Step 2: OTLP Ingestion Endpoint Authentication
The OTLP gRPC and HTTP endpoints that receive spans from application services should require authentication. An unauthenticated OTLP endpoint accepts spans from any process in the cluster, enabling trace injection attacks.
# otelcol-contrib-config.yaml — authenticated OTLP receiver.
extensions:
# OIDC authenticator: validate JWT bearer tokens.
# Services use their Kubernetes service account OIDC tokens as credentials.
oidc:
issuer_url: https://kubernetes.default.svc.cluster.local
audience: otel-collector
attribute: sub # Extract service identity from subject claim.
receivers:
otlp:
protocols:
grpc:
endpoint: 0.0.0.0:4317
auth:
authenticator: oidc
http:
endpoint: 0.0.0.0:4318
auth:
authenticator: oidc
# TLS for HTTP OTLP.
tls:
cert_file: /etc/otel/tls/tls.crt
key_file: /etc/otel/tls/tls.key
min_version: "1.2"
service:
extensions: [oidc]
pipelines:
traces:
receivers: [otlp]
processors: [redaction/pii, transform/scrub-urls, batch]
exporters: [otlphttp/tempo]
Services obtain tokens using the Kubernetes service account token API. The OIDC authenticator validates the token signature against the cluster’s JWKS endpoint and rejects any request that does not carry a valid token for the configured audience.
If OIDC is not available in your environment, a static bearer token shared via Kubernetes Secret is a minimal improvement over no authentication, though it provides weaker guarantees:
extensions:
bearertokenauth:
tokens_file: /etc/otel/tokens.txt # One token per line.
Supplement authentication with a NetworkPolicy that restricts which pods can reach the OTLP port:
# NetworkPolicy: pods send traces to the collector; nothing else connects.
apiVersion: networking.k8s.io/v1
kind: NetworkPolicy
metadata:
name: otel-collector-otlp-ingress
namespace: tracing
spec:
podSelector:
matchLabels:
app: otel-collector
policyTypes:
- Ingress
ingress:
# Application pods in the apps namespace may send traces.
- from:
- namespaceSelector:
matchLabels:
kubernetes.io/metadata.name: apps
ports:
- port: 4317
protocol: TCP
- port: 4318
protocol: TCP
# Block all other inbound except Prometheus scraping.
- from:
- namespaceSelector:
matchLabels:
kubernetes.io/metadata.name: monitoring
ports:
- port: 8888
protocol: TCP
Step 3: Grafana Tempo Authentication and Multi-Tenancy
Tempo exposes an HTTP API that accepts trace queries and ingestion.
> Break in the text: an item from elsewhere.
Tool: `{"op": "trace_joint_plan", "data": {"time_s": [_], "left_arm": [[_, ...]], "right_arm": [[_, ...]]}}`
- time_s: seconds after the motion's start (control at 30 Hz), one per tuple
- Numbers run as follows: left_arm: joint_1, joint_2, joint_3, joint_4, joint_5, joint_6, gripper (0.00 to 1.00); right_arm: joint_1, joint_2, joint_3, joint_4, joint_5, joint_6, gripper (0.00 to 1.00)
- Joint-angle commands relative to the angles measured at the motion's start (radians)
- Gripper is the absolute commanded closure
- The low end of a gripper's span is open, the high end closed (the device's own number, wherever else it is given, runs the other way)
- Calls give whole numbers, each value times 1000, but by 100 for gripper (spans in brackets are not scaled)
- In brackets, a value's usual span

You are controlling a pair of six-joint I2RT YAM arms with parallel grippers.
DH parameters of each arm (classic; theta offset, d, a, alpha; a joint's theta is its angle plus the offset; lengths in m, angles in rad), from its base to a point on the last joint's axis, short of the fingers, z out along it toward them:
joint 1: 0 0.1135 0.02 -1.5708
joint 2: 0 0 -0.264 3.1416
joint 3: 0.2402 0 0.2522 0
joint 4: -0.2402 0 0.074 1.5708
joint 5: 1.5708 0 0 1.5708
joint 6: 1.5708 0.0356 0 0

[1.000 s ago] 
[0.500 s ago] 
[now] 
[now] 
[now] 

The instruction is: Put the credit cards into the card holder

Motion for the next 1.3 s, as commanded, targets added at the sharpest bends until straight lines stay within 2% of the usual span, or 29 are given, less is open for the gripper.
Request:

By default the API is unauthenticated. In a production deployment Tempo sits behind an authenticating reverse proxy.
OAuth2-proxy for Tempo query access:
# Tempo deployment with OAuth2-proxy sidecar.
apiVersion: apps/v1
kind: Deployment
metadata:
name: tempo
namespace: tracing
spec:
template:
spec:
containers:
- name: tempo
image: grafana/tempo:2.4.0
args:
- -config.file=/etc/tempo/tempo.yaml
ports:
- name: http
containerPort: 3200
- name: grpc
containerPort: 9095
- name: oauth2-proxy
image: quay.io/oauth2-proxy/oauth2-proxy:v7.6.0
args:
- --upstream=http://localhost:3200
- --http-address=0.0.0.0:4180
- --provider=oidc
- --oidc-issuer-url=https://company.okta.com/oauth2/default
- --client-id=$(OIDC_CLIENT_ID)
- --client-secret=$(OIDC_CLIENT_SECRET)
- --cookie-secret=$(COOKIE_SECRET)
- --email-domain=example.com
# Only users in the observability group may read traces.
- --allowed-group=observability-platform
- --skip-provider-button=true
ports:
- containerPort: 4180
envFrom:
- secretRef:
name: oauth2-proxy-credentials
Expose only the OAuth2-proxy port through the Service and Ingress. Tempo’s native HTTP port must not be directly accessible from outside the pod.
Multi-tenancy with X-Scope-OrgID enforcement:
Tempo’s multi-tenancy model uses the X-Scope-OrgID header to route trace data and queries to per-tenant storage partitions. The tenant ID must be injected and validated by the authentication gateway — callers must not be able to specify arbitrary tenant IDs.
# tempo.yaml — multi-tenancy configuration.
multitenancy_enabled: true
# Tempo enforces that requests carry the X-Scope-OrgID header.
# The authentication gateway is responsible for setting this header
# to the verified tenant ID from the OIDC token claims.
# Example: oauth2-proxy passes the user's group as the org ID.
limits_config:
# Per-tenant trace ingestion rate limit.
ingestion_rate_limit_bytes: 15000000 # 15 MB/s per tenant.
ingestion_burst_size_bytes: 20000000 # 20 MB burst.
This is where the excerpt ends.